First-quarter 2005 profits in Film Products were $11.6 million, up 16% from $10.0 million in last years first quarter. The profit increase was largely attributable to new product growth and was achieved despite significantly higher resin prices. Operating profit from ongoing operations in Aluminum Extrusions declined 19% to $3.0 million, down from $3.7 million in 2004. The decline was primarily due to appreciation of the Canadian Dollar ($900,000) and higher energy and distribution costs (up $1.1 million). We announced a price increase in April that we believe should help offset these higher costs. We continue to expect 2005 results in both businesses to exceed 2004 levels.
The first-quarter operating loss from ongoing operations at Therics was $1.8 million versus a loss of $2.5 million in the first quarter of 2004 due to lower costs from restructuring efforts. We are continuing to explore potential collaborations with other companies aimed at accelerating market penetration across a broader array of market segments.
Net capitalization and other credit measures are provided in the liquidity and capital resources section beginning on page 19.
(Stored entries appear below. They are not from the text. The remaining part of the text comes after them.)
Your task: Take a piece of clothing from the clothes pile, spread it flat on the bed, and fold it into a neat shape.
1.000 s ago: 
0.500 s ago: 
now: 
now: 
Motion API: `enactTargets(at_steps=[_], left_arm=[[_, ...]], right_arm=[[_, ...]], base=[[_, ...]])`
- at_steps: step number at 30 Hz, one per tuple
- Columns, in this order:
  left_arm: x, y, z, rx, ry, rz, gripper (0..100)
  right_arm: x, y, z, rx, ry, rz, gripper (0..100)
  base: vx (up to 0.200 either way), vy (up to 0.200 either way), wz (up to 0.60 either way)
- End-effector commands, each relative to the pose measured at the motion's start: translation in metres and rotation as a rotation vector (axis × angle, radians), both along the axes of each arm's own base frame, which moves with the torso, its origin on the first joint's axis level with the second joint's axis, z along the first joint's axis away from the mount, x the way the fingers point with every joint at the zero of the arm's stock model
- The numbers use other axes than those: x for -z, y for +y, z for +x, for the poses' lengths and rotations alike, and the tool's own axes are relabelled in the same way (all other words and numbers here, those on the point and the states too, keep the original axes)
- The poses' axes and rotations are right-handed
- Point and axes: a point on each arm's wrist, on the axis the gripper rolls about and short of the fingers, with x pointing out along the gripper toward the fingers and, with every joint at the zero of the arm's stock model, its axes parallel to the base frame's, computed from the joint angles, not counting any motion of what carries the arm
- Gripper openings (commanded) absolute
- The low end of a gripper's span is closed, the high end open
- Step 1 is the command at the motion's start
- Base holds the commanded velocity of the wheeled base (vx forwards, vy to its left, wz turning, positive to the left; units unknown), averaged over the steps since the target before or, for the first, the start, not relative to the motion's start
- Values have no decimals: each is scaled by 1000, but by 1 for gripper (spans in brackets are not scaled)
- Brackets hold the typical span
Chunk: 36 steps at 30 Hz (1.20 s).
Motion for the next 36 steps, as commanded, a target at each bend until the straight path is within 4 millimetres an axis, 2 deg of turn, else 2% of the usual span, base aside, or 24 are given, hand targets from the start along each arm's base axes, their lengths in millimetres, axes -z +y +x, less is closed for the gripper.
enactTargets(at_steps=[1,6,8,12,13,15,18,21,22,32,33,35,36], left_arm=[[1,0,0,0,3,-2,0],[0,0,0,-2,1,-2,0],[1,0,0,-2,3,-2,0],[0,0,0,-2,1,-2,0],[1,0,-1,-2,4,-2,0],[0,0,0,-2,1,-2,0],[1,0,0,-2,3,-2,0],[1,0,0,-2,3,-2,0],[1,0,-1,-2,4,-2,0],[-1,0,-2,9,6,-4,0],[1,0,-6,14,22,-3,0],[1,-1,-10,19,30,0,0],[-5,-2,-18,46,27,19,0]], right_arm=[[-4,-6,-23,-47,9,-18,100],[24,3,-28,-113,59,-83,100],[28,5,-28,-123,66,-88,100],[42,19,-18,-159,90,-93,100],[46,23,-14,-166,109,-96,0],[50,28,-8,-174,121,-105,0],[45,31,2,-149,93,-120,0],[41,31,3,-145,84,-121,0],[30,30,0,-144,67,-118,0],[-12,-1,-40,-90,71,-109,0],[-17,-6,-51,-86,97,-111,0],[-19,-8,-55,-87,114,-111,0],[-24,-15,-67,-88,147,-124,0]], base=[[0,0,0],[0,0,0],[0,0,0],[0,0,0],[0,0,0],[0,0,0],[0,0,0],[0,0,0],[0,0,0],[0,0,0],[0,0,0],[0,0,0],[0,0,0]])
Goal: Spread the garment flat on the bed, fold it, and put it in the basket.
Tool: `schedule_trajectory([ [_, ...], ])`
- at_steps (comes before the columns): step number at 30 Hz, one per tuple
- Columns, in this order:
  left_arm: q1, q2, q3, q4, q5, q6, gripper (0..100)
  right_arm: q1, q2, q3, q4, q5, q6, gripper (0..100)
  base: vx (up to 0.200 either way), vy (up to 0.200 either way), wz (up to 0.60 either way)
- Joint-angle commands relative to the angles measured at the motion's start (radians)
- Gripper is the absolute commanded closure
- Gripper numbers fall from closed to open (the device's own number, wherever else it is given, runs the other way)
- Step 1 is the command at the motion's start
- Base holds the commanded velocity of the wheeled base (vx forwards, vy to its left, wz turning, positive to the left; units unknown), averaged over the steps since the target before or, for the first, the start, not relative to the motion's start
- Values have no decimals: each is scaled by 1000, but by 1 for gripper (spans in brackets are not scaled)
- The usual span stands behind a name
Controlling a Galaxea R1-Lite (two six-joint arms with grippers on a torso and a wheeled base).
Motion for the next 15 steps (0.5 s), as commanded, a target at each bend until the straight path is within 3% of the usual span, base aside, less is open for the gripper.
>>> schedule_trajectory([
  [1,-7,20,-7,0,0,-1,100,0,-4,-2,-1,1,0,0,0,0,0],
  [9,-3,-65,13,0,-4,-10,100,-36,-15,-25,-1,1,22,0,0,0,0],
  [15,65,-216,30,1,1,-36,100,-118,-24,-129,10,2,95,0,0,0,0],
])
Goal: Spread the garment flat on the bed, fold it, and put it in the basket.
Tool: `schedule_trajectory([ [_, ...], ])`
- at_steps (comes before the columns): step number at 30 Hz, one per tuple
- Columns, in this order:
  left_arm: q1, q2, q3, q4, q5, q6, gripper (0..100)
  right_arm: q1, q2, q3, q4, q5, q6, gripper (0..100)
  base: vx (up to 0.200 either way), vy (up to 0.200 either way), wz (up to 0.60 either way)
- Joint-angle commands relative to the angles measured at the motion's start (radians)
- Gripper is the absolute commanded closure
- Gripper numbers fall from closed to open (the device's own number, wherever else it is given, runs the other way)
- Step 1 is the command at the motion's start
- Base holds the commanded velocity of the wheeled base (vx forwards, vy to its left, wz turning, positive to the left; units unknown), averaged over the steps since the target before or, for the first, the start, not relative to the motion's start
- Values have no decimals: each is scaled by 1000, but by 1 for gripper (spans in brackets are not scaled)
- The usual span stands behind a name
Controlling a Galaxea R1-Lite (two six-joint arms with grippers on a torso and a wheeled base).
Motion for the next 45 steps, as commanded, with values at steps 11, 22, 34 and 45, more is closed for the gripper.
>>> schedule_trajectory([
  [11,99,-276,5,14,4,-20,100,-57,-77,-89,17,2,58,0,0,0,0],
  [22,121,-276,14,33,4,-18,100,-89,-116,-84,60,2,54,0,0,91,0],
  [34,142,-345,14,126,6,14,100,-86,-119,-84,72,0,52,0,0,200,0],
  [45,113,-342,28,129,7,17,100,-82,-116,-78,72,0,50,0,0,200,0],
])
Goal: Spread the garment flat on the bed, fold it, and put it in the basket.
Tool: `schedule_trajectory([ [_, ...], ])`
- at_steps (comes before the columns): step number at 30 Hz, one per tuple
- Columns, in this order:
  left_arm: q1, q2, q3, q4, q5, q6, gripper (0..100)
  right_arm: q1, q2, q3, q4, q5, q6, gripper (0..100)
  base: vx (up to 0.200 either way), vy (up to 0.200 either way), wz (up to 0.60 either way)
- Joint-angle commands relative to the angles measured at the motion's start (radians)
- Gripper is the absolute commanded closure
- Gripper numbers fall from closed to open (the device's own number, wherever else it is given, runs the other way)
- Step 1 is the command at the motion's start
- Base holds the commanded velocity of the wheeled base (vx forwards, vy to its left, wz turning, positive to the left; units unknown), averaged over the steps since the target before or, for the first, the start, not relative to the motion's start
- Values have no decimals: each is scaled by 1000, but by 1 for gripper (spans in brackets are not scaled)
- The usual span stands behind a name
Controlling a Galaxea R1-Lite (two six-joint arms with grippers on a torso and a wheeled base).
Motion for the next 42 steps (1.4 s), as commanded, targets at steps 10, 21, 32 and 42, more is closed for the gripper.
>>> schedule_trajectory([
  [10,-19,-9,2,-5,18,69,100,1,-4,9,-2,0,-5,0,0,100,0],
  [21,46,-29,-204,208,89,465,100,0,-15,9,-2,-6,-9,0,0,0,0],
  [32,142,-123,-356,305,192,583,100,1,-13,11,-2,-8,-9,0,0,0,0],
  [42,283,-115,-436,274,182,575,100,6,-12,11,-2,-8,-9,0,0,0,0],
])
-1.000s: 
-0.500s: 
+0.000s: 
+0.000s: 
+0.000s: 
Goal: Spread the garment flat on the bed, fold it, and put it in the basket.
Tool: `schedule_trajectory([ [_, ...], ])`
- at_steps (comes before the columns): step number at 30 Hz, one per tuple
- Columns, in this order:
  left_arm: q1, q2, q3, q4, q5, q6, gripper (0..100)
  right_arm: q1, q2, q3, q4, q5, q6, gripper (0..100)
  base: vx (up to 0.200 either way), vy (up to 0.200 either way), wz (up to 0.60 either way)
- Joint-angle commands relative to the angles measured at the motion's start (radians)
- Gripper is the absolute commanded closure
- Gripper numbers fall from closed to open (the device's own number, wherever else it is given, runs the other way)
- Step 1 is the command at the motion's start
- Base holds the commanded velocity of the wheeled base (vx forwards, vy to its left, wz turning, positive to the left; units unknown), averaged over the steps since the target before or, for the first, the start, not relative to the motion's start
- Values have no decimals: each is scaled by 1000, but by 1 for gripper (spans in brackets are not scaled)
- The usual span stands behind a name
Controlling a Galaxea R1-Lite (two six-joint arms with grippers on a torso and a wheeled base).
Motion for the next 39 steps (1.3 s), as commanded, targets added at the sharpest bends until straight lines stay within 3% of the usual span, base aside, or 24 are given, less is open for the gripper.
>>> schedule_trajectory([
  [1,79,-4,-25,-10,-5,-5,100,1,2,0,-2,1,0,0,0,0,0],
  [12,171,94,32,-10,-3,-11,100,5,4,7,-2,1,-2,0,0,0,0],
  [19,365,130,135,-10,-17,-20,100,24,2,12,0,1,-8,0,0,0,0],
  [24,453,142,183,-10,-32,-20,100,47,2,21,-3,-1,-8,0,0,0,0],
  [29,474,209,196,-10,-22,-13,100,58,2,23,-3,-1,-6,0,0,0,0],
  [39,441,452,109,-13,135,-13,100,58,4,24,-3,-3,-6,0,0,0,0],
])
Critical Accounting Policies and Recently Issued Accounting Standards
In the ordinary course of business, we make a number of estimates and assumptions relating to the reporting of results of operations and financial position in the preparation of financial statements in conformity with generally accepted accounting principles. We believe the estimates, assumptions and judgments described in the section Managements Discussion and Analysis of Financial Condition and Results of Operations Critical Accounting Policies of our Annual Report on Form 10-K for the year ended December 31, 2004, have the greatest potential impact on our financial statements, so we consider these to be our critical accounting policies. These policies include our accounting for impairment of long-lived assets and goodwill, pension benefits and income taxes. These policies require management to exercise judgments that are often difficult, subjective and complex due to the necessity of estimating the effect of matters that are inherently uncertain. Actual results could differ significantly from those estimates under different assumptions and conditions. We believe the consistent application of these policies enables us to provide readers of our financial statements with useful and reliable information about our operating results and financial condition. There has been no significant change in these policies, or the estimates used in the application of these policies since our 2004 fiscal year-end.
Recently issued accounting standards are summarized in Note 9 on page 12.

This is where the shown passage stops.